Now that wise, thoughtful and courageous Itsekiri have been bold and forthright enough to do the needful and reveal an Olu-Designate for their kingdom, one would had expected the naysayers to have had a rethink, come to their senses and embraced the will of the people.
Unfortunately, Ayiri Emami (even though he has already been sacked by the Regent of Warri, Emmanuel Okotie-Eboh and indeed by the entire Ginuwa I Ruling House, the one and only royal institution in Itsekiriland) is still insisting, in concert with certain quite clearly misguided Itsekiri, that the young prince and now Olu-Designate, Tsola Emiko, can never be king.

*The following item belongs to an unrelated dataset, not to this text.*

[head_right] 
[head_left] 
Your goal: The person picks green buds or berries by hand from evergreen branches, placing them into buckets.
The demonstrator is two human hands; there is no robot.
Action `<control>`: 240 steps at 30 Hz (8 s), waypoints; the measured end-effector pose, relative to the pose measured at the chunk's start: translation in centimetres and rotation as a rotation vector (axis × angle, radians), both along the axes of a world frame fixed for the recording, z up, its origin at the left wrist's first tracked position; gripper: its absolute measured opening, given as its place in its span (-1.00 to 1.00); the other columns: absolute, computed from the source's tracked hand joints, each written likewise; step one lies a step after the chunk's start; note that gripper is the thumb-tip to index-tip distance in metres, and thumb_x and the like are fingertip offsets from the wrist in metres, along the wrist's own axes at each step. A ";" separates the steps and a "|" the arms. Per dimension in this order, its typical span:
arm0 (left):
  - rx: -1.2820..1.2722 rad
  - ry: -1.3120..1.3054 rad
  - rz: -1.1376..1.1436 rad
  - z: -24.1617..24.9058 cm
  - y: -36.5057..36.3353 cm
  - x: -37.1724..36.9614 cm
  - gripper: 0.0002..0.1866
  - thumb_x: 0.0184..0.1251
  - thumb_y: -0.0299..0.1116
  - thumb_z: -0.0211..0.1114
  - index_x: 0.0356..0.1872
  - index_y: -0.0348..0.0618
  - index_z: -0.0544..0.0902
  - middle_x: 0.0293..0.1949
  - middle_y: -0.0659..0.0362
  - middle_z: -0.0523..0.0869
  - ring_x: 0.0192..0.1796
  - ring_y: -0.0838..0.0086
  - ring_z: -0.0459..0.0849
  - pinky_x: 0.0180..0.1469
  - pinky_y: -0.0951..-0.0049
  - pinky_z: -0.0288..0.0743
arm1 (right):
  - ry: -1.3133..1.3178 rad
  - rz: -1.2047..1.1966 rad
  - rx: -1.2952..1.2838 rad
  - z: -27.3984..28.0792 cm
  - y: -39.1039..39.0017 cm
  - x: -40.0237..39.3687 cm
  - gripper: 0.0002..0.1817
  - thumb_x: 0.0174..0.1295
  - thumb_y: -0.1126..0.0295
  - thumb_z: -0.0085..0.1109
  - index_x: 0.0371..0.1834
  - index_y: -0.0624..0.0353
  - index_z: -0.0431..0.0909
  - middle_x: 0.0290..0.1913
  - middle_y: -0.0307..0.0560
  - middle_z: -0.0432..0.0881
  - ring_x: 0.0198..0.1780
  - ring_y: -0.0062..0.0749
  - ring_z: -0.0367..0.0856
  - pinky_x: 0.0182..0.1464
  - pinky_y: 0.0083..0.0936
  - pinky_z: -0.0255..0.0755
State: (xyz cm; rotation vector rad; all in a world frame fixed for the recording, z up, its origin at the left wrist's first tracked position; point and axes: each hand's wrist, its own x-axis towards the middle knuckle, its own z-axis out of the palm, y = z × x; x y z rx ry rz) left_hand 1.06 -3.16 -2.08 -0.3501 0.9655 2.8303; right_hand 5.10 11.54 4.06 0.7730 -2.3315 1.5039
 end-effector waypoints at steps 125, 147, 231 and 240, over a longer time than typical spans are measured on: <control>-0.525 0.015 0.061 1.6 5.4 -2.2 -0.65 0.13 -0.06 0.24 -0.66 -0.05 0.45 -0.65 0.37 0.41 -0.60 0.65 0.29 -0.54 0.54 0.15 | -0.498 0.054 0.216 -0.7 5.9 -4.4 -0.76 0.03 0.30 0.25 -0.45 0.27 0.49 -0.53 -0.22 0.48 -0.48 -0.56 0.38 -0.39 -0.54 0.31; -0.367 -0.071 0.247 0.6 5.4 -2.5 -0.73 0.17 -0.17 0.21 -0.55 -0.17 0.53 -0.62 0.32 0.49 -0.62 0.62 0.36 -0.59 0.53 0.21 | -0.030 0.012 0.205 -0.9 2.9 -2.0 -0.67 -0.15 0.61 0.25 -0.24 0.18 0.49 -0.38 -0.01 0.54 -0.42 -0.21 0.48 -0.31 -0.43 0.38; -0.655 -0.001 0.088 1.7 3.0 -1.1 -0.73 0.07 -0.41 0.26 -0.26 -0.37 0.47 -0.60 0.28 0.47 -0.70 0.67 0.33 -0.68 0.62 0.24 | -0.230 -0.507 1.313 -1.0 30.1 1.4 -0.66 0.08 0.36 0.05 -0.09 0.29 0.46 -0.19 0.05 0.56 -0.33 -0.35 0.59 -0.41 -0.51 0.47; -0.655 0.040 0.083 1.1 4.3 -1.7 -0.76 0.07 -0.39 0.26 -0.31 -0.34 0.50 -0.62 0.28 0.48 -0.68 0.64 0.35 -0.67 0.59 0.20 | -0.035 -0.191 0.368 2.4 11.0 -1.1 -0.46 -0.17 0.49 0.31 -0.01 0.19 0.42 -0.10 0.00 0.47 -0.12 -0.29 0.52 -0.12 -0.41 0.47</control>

It seems to be the destiny of certain people to keep acting foolishly, conducting themselves in the manner of compound fools and multiplying their transgressions, iniquities and stupidities until they finally meet with the inevitable disaster they invited upon themselves.
In the few days since I felt compelled to make my intervention in this matter, I have received all manner of feedback from a variety of quarters, mostly positive, commendatory and quite appreciative but some, rather petty or even beyond the pale. Indeed, one obviously very poorly educated fellow even had the nerve to call me up wondering what an Okpe man could possibly really know about the Itsekiri?
Well, probably as much as one quarter, if not more, of all the Itsekiri in existence today reside in Okpeland. The politics of Warri North Local Government Area is basically determined in Sapele! Perhaps as many as one-third of all Itsekiri are related, one way or the other, to Okpe. I cannot count the Itsekiri I know, who are partly ancestrally from Mereje, alone, so why should it be a surprise that people who, while dwelling in close proximity, must end up regularly interacting with one another, should come to know one or two things about one another?
The Itsekiri have been accommodated, harboured and given refuge by the Okpe for generations. Indeed, if an Itsekiri man should, for whatever reason, feel endangered wherever he is in Itsekiriland, his destination of choice is usually Okpe where he is sure to feel safe, protected and no longer in danger!
An Okpe man can confidently boast that he has been a very good neighbour, great friend, big brother, and, most accommodating and tolerant host to the Itsekiri for a long time. Indeed, the Okpe can claim to be the chief benefactors of the Itsekiri more than any other ethnic nationality including the Bini or the Yoruba!
An Okpe man owes no apologies to Ayiri Emami or any other Itsekiri of similar misguided disposition; the Okpe man has been a good Samaritan and true fellow Niger Deltan compatriot to the Itsekiri and what he deserves is thanks from noble-minded Itsekiri, not insults or innuendos from ingrates and ignoramuses amongst them.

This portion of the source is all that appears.